▶ WHAT THE EXERCISE ASKS
Below is a listing. Quote from it, exactly, the lines from the one containing "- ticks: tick" down to the one containing "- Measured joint", both ends included, and nothing else.

===== DATA EXCERPT =====

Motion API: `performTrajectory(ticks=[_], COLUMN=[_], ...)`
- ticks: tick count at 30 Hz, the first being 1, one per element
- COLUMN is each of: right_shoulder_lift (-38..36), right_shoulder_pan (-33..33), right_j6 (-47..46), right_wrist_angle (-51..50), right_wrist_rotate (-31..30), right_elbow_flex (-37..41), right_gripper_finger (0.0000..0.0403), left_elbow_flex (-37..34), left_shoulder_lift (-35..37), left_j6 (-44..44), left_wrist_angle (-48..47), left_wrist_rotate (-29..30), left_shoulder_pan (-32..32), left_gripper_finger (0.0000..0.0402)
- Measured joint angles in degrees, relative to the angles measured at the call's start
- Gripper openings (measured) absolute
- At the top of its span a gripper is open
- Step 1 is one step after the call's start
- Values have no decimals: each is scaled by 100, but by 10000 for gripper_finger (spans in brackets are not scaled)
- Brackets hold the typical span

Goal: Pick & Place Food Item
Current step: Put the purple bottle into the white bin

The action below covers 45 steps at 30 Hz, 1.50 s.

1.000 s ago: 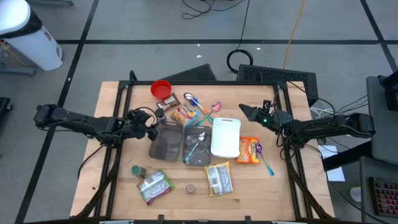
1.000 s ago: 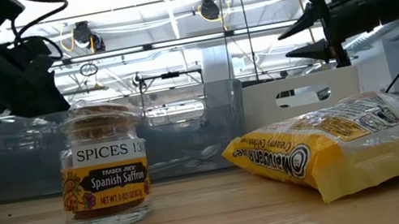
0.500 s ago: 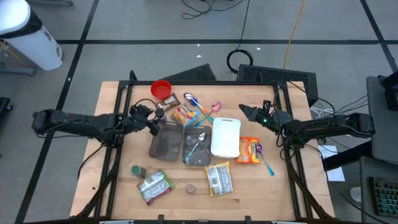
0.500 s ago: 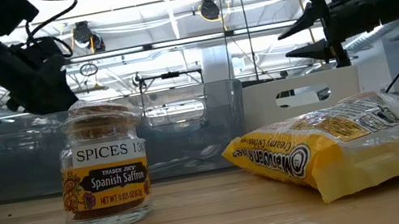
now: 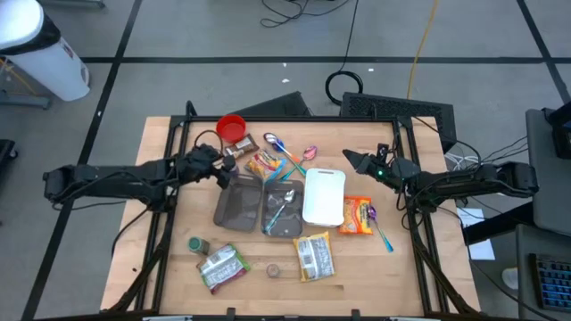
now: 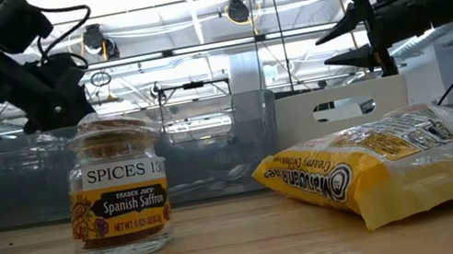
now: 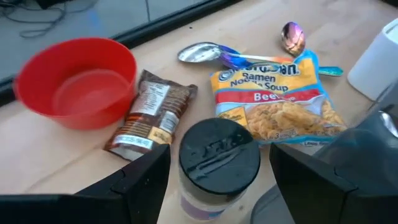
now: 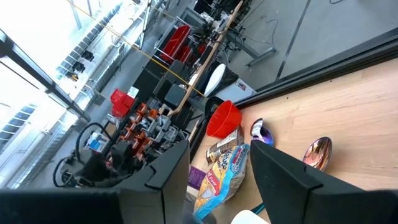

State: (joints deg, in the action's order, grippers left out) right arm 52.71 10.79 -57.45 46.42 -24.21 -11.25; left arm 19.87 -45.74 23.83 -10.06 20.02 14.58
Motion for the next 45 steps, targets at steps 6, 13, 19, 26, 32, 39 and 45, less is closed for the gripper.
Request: performTrajectory(ticks=[6, 13, 19, 26, 32, 39, 45], right_shoulder_lift=[0, 27, 121, 144, 144, 144, 144], right_shoulder_pan=[0, 0, -2, -2, -2, 0, 0], right_j6=[0, 2, -36, -61, -93, -29, -20], right_wrist_angle=[-1, -3, -1, 1, 4, 1, -1], right_wrist_rotate=[1, 1, 1, 5, 5, -7, -147], right_elbow_flex=[0, 0, 0, 0, 0, 0, 0], right_gripper_finger=[164, 164, 164, 164, 164, 164, 164], left_elbow_flex=[-162, -243, -251, -251, -246, -246, -246], left_shoulder_lift=[0, -91, -529, -976, -1062, -1062, -1062], left_j6=[20, -114, -160, -166, -206, -234, -214], left_wrist_angle=[199, 510, 758, 1176, 1180, 1171, 1170], left_wrist_rotate=[-169, -175, -319, -457, -390, -348, -348], left_shoulder_pan=[103, 217, 240, 240, 240, 240, 240], left_gripper_finger=[282, 282, 282, 282, 281, 217, 216])
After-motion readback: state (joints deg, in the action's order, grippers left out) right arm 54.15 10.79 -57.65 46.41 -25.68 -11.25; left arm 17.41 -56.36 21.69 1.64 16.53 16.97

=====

▶ ANSWER TO THE PROBLEM
- ticks: tick count at 30 Hz, the first being 1, one per element
- COLUMN is each of: right_shoulder_lift (-38..36), right_shoulder_pan (-33..33), right_j6 (-47..46), right_wrist_angle (-51..50), right_wrist_rotate (-31..30), right_elbow_flex (-37..41), right_gripper_finger (0.0000..0.0403), left_elbow_flex (-37..34), left_shoulder_lift (-35..37), left_j6 (-44..44), left_wrist_angle (-48..47), left_wrist_rotate (-29..30), left_shoulder_pan (-32..32), left_gripper_finger (0.0000..0.0402)
- Measured joint angles in degrees, relative to the angles measured at the call's start

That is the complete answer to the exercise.